Yaoundé – Depuis le décès brutal du footballeur international camerounais Marc-Vivien Foé, interrogations et supputations se font jour dans la presse camerounaise et internationale. Des questions suscitées au départ par les circonstances étranges et inhabituelles de la disparition survenue au cours d’un match de football sont devenues plus persistantes après le rapport fort attendu de l’autopsie qui n’a trouvé « aucun élément déterminant sur l’origine de la mort ».

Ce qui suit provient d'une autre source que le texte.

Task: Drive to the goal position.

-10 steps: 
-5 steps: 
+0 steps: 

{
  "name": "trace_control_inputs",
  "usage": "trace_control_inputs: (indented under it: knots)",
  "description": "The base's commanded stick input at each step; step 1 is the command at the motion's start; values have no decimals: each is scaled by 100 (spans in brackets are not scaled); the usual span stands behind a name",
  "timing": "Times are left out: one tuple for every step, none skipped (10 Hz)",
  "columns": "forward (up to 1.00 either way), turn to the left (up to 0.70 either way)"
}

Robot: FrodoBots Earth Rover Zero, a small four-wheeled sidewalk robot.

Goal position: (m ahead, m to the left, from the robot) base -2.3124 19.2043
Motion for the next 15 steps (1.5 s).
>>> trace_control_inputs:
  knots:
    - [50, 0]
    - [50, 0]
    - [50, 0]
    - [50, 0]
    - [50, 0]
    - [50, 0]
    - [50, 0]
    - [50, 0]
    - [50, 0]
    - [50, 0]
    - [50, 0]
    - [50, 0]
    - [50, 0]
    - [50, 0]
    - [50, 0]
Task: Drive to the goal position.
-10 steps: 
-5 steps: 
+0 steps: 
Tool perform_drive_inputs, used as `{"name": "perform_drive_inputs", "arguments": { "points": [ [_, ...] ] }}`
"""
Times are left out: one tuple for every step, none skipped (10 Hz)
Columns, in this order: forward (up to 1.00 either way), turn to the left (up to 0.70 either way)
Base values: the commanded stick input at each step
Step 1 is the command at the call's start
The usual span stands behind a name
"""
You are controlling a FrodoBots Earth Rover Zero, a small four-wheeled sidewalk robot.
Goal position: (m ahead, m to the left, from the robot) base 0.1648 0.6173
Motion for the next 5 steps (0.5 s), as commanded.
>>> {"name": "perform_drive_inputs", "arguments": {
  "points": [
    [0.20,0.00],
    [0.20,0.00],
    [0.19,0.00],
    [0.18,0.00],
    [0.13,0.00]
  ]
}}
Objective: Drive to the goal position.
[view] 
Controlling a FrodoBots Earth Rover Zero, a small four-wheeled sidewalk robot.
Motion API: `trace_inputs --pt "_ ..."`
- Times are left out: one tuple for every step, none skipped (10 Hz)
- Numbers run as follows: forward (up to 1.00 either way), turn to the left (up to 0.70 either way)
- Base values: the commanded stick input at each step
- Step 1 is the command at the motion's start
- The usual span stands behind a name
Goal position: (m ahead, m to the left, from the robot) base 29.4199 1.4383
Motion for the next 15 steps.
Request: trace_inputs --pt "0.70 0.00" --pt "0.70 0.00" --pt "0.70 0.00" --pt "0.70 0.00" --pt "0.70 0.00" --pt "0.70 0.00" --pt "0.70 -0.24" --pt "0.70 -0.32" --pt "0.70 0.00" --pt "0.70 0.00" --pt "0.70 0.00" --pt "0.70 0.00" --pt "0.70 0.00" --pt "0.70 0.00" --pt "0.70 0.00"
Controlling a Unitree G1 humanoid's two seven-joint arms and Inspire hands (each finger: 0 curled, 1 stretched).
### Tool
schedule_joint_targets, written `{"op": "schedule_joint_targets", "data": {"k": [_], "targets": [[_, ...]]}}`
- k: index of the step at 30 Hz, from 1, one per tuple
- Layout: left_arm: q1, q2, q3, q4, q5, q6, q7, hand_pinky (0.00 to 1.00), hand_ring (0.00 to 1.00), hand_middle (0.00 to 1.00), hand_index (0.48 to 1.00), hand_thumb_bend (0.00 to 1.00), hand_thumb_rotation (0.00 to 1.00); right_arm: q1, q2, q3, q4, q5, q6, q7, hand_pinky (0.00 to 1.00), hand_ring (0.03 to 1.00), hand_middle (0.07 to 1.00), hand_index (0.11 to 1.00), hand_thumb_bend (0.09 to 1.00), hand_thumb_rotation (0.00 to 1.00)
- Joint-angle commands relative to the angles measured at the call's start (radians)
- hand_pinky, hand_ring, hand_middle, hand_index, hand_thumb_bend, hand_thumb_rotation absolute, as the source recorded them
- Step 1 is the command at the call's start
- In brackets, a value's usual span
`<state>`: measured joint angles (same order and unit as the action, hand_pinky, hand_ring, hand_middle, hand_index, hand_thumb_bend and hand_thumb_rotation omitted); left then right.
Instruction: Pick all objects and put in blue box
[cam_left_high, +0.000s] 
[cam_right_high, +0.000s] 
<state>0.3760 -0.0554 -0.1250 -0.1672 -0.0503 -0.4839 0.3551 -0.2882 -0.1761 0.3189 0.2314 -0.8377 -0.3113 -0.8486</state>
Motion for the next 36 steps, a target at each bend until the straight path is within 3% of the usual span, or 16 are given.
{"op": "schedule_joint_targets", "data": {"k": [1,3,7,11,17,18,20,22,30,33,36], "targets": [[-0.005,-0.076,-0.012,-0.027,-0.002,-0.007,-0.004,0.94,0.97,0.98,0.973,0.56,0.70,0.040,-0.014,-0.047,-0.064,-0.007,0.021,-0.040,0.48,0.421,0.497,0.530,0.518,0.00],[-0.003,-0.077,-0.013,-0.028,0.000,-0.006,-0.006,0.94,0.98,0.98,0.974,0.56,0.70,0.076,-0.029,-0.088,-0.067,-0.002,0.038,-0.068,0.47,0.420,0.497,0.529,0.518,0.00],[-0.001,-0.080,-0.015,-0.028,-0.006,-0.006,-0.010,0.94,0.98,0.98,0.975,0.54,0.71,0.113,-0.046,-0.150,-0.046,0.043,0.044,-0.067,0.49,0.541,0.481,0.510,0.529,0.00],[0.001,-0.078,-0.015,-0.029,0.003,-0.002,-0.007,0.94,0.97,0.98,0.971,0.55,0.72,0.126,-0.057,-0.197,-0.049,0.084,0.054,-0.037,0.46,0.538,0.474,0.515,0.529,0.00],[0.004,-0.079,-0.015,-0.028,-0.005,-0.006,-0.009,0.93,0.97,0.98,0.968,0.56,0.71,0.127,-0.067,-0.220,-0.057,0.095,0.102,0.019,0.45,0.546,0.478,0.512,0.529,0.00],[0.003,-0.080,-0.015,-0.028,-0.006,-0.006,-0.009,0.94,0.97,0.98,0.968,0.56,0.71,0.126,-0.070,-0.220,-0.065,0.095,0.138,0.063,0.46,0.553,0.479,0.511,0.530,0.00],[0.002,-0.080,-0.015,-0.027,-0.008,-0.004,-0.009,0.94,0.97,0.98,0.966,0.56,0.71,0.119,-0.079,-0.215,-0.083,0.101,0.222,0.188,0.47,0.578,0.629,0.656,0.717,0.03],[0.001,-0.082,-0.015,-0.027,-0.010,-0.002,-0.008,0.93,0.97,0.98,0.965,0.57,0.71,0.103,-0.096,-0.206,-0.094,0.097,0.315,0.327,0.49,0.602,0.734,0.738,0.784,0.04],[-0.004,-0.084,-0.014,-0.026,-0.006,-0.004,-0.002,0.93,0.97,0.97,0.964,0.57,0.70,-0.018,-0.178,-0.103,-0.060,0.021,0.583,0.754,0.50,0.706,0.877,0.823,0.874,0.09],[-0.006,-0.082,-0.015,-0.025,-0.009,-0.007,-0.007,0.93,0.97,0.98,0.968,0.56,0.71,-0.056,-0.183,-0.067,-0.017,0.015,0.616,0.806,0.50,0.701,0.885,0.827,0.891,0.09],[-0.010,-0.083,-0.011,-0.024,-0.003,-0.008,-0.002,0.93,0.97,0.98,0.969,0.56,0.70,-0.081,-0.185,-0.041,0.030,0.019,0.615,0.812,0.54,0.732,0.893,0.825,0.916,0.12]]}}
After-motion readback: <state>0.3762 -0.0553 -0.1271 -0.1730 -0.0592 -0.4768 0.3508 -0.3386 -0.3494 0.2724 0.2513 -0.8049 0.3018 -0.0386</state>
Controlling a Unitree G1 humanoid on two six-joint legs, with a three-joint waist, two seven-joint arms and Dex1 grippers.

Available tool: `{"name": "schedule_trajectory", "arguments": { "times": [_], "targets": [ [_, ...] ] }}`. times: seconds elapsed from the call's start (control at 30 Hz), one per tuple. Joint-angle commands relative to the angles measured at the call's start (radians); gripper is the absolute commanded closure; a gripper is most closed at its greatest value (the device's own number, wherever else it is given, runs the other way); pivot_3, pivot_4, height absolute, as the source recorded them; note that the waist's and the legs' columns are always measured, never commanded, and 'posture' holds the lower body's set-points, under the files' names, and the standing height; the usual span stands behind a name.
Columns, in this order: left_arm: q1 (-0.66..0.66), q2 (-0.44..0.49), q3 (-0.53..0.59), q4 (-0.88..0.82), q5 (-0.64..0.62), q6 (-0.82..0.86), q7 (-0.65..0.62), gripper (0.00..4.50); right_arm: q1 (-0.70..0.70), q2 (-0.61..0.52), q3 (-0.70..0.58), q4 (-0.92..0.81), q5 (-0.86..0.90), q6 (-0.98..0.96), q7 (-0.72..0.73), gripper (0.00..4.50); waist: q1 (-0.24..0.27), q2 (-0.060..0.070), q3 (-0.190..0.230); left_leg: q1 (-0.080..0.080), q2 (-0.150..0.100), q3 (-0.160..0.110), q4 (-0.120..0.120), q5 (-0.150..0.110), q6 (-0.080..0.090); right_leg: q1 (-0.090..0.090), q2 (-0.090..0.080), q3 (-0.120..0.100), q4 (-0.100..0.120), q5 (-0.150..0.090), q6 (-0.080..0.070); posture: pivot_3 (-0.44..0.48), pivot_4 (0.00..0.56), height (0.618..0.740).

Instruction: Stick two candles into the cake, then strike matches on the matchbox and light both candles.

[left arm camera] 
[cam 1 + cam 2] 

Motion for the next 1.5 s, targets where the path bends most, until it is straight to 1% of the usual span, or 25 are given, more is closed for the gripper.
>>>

Forts de cette conclusion qui exclut toute cause accidentelle, les médias, toutes catégories confondues, se demandent toujours ce qui a bien pu tuer Foé. « Pourquoi, comment, les questions se bousculent devant une telle tragédie. A 28 ans, Foé n’avait disputé que 154 minutes de jeu sur les 270 possibles depuis le début de la compétition. Cette force de la nature réputé pour ses capacités athlétiques hors du commun n’avait laissé rien paraître avant son malaise », écrit
Sylvain Labbe de Sports.fr.
« Si on exclut les cadences infernales imposées aux joueurs professionnels et décriées au cours de cette Coupe ainsi que d’autres facteurs extérieurs comme la foudre, l’accident de santé dont a été victime Foé en pleine compétition est rarissime dans le sport de haute compétition », estime la rédaction Internet du Figaro citant l’AFP. S’appuyant sur les résultats de l’autopsie qui exclut la rupture d’anévrisme (le cerveau et la cage thoracique n’étant pas inondé comme on l’avait pensé), le quotidien français Libération dans son édition du 28 juin se penche sur cette « mort en questions ». En attendant le verdict des analyses toxicologiques, aucune hypothèse ne peut être privilégiée, permettant à toutes de pouvoir exister, celle du dopage comme de l’arrêt cardiaque », écrit notre confrère qui avance aussi la thèse de la négligence médicale. Les massages cardiaques réalisés au stade n’ayant commencé que 12 à 13 minutes après l’effondrement de Foé. Alain Constant du Monde (27 juin) s’interroge également sur les causes de cette mort inattendue. Les ennuis gastriques du joueur avant le match fatidique tout comme l’état de fatigue évoqué n’expliquent pas tout. Et notre confrère de citer Hector Fabio Cruz médecin de l’équipe de Colombie selon lequel Foé était inconscient après sa chute mais il respirait et son coeur battait encore. Et de se demander comment « un athlète hors du commun réputé pour son hygiène de vie » a pu finir ainsi alors qu’il n’avait pas disputé le précédent match (Cameroun-Etats-Unis) ni l’intégralité des deux premières rencontres en Coupe des Confédérations et ne sortait pas d’une saison éprouvante avec seulement 38 sur plus de 50 en championnat avec le club anglais de Manchester City. Cette « mort aussi brutale qu’incompréhensible a plongé le monde du football dans la stupeur et l’émotion », conclut Libération.
Si les confrères occidentaux en sont encore aux hypothèses scientifiques, au Cameroun, la presse a depuis quelques jours franchi le pas qui sépare qui sépare du monde de l’irrationnel. Au fil des lignes, le mystère de la disparition s’épaissit au fur et à mesure que les causes scientifiques pouvant justifier la mort se font rares. Du coup, toutes les supputations sont permises. La plupart des périodiques camerounais évoquent de plus en plus la possibilité d’une main invisible qui aurait précipité le joueur dans l’au-delà. Dans son édition du 02 juillet, Le Messager évoque, entre autres, l’hypothèse d’une « mort mystique » qu’aurait décrétée quelque assemblée de sorciers jaloux des succès du jeune Lion au cœur d’or. Les joueurs eux-mêmes ne sont pas en odeur de sainteté quand on connaît leur propension « à marcher beaucoup, toujours à la recherche d’un petit plus…ou pour arracher une place de titulaire. Et ces pratiques seraient répandues également en Europe et en Amérique latine.
L’hebdomadaire La Nouvelle Presse pointe également un doigt accusateur vers des gens de l’ombre qui auraient « mangé l’âme » du joueur alors que le bi-hebdomadaire La Nouvelle Expression du 02 juillet se demande si la Mefou et Afamba, département d’origine de Foé est maudit, car ayant perdu deux autres de ses plus valeureux fils (un haut fonctionnaire et un artiste-musicien) en une semaine. Ces supputations empruntant à l’irrationnel peuvent faire sourire mais ici, certains dans l’opinion y croient dur comme fer. « Parce que dans nos sociétés, la mort est toujours enveloppée de mystère. On ne meurt jamais pour rien chez nous. Il faut une explication à toute disparition, surtout brutale », explique un sociologue.